What this task involves.
Search the data below for the word "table" and report how many lines contain it, with no added words.

····················

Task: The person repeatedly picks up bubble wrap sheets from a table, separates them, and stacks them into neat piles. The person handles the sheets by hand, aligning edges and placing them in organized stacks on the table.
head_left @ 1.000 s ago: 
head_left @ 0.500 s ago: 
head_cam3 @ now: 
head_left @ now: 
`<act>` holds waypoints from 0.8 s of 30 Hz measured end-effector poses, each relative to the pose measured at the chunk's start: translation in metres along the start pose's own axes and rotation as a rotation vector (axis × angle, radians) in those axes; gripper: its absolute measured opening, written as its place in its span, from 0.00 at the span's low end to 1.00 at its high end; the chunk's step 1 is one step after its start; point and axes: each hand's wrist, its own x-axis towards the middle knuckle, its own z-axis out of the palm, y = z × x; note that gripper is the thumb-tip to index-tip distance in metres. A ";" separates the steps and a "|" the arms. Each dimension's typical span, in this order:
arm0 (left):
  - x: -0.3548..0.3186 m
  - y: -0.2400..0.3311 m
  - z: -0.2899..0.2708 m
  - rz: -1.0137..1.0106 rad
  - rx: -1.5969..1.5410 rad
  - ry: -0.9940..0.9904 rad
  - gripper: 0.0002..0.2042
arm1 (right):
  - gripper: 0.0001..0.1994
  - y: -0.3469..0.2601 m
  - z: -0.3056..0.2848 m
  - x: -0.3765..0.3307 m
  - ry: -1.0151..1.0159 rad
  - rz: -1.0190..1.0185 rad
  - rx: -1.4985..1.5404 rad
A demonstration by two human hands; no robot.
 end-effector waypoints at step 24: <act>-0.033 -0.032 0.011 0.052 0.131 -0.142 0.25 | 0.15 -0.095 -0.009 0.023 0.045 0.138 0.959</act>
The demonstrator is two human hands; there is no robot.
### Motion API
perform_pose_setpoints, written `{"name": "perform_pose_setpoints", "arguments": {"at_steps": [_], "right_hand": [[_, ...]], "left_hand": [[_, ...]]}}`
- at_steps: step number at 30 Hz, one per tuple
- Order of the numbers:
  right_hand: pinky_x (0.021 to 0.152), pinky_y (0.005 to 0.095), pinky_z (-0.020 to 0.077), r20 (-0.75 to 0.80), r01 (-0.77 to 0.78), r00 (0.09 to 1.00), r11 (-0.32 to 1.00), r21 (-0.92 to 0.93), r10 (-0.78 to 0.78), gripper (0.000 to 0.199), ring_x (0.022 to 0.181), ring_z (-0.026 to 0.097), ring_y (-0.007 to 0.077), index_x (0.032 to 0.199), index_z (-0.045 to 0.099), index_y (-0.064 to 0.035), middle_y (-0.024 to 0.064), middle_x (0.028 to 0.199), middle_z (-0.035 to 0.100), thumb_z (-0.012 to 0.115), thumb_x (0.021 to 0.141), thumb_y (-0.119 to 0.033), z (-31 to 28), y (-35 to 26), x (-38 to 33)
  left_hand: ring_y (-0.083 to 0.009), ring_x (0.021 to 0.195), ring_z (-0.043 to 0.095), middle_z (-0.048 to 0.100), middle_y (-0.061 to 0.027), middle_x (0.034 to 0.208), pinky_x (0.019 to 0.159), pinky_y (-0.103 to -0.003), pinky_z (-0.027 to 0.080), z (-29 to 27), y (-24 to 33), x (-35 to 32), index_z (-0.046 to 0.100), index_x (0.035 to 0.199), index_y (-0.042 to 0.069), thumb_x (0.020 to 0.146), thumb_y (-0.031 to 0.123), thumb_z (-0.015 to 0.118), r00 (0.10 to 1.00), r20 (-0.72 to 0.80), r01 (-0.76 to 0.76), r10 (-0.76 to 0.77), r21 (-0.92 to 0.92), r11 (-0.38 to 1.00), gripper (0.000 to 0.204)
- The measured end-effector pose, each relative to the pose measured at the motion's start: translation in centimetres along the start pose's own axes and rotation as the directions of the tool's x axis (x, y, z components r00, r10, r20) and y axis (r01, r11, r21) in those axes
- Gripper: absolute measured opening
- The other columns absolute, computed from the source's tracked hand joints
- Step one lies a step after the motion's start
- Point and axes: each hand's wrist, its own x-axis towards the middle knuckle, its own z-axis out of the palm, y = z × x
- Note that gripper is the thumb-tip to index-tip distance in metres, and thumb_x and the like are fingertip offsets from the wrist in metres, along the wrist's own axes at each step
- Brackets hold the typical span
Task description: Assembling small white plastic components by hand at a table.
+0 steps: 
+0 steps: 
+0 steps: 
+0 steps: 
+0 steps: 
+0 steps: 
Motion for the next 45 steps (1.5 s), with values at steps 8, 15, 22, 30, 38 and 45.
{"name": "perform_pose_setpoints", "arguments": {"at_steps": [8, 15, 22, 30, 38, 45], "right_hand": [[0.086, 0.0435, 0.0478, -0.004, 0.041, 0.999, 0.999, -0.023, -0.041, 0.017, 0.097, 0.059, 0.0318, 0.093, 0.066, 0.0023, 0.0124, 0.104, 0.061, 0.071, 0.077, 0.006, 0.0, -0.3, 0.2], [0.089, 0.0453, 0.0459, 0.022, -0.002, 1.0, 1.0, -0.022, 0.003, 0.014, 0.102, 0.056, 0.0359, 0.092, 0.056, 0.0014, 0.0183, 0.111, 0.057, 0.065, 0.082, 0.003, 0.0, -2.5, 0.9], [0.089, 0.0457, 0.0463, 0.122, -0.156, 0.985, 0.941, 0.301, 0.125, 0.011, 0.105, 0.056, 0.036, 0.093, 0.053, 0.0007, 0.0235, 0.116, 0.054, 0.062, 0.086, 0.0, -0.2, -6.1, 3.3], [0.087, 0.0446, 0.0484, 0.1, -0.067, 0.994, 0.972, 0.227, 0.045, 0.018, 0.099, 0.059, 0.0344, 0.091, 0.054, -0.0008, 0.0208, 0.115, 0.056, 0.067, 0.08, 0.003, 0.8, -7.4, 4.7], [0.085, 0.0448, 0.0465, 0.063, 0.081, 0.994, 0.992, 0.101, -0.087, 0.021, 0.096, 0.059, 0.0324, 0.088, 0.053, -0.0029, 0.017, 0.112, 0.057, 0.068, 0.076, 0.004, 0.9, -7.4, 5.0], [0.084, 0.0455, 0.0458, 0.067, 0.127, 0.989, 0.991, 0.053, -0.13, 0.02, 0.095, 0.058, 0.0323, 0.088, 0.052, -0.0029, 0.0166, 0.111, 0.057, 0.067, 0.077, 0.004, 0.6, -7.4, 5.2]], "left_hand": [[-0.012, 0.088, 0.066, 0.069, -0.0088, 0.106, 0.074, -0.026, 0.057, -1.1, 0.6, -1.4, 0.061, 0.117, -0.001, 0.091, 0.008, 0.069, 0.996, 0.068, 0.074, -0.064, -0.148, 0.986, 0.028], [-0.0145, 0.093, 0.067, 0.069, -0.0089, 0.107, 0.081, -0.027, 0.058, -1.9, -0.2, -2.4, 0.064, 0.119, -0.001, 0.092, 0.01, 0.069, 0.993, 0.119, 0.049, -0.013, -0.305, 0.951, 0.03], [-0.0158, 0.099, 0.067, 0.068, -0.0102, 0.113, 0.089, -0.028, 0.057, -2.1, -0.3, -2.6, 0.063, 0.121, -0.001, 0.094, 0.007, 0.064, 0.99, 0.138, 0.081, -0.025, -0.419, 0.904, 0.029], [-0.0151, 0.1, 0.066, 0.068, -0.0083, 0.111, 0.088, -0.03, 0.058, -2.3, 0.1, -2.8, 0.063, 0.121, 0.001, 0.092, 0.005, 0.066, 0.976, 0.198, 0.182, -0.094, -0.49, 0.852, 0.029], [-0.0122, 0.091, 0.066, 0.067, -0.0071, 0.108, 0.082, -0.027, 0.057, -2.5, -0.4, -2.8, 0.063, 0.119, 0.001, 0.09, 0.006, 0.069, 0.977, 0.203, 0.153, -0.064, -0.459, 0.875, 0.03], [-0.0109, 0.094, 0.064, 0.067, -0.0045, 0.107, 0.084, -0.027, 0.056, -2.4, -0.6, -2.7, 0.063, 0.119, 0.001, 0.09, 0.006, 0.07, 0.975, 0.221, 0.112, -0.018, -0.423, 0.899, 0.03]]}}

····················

Exercise result.
2